Search code examples
pythonsnakemakefastq

Combine multiple wildcards in Snakemake


├── DIR1
│   ├── smp1.fastq.gz
│   ├── smp1_fastqc/
│   ├── smp2.fastq.gz
│   └── smp2_fastqc/
└── DIR2
    ├── smp3.fastq.gz
    ├── smp3_fastqc/
    ├── smp4.fastq.gz
    └── smp4_fastqc/

I would like to count the number of reads by sample and then concatenate all counts by directory.
I create a dictionnary to link sample 1 and 2 to directory 1, and sample 3 et 4 to directory 2

DIRS,SAMPLES = glob_wildcards(INDIR+'/{dir}/{smp}.fastq.gz')

# Create samples missing
def filter_combinator(combinator, authlist):
    def filtered_combinator(*args, **kwargs):
        for wc_comb in combinator(*args, **kwargs):
            if frozenset(wc_comb) in authlist:
                yield wc_comb
    return filtered_combinator

# Authentification
combine_dir_samples = []

for dir in DIRS:
    samples, = glob_wildcards(INDIR+'/'+dir+'/{smp}.fastq.gz')
    for smp in samples:
        combine_dir_samples.append( { "dir" : dir, "smp" : smp} )
       
combine_dir_samples = { frozenset( x.items() ) for x in combine_dir_samples }
dir_samples = filter_combinator(product, combine_dir_samples)

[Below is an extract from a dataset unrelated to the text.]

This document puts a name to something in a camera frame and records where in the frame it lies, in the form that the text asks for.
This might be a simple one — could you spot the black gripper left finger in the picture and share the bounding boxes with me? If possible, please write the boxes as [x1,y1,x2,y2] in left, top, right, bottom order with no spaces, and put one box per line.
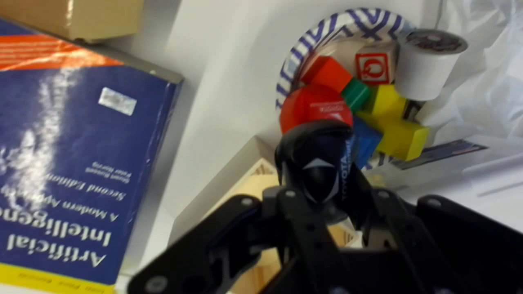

Then, I create a rule to count my reads by sample

rule all:
    input:
        expand(INDIR+'/{dir}/{smp}_Nreads.txt', dir_samples, dir=DIRS, smp=SAMPLES)

rule countReads:
    input:
        INDIR+'/{dir}/{smp}_fastqc/fastqc_data.txt'
    output:
        INDIR+'/{dir}/{smp}_Nreads.txt'
    shell:
        "grep 'Total\ Sequences' {input} | awk '{{print {wildcards.dir},$3}}' > {output}"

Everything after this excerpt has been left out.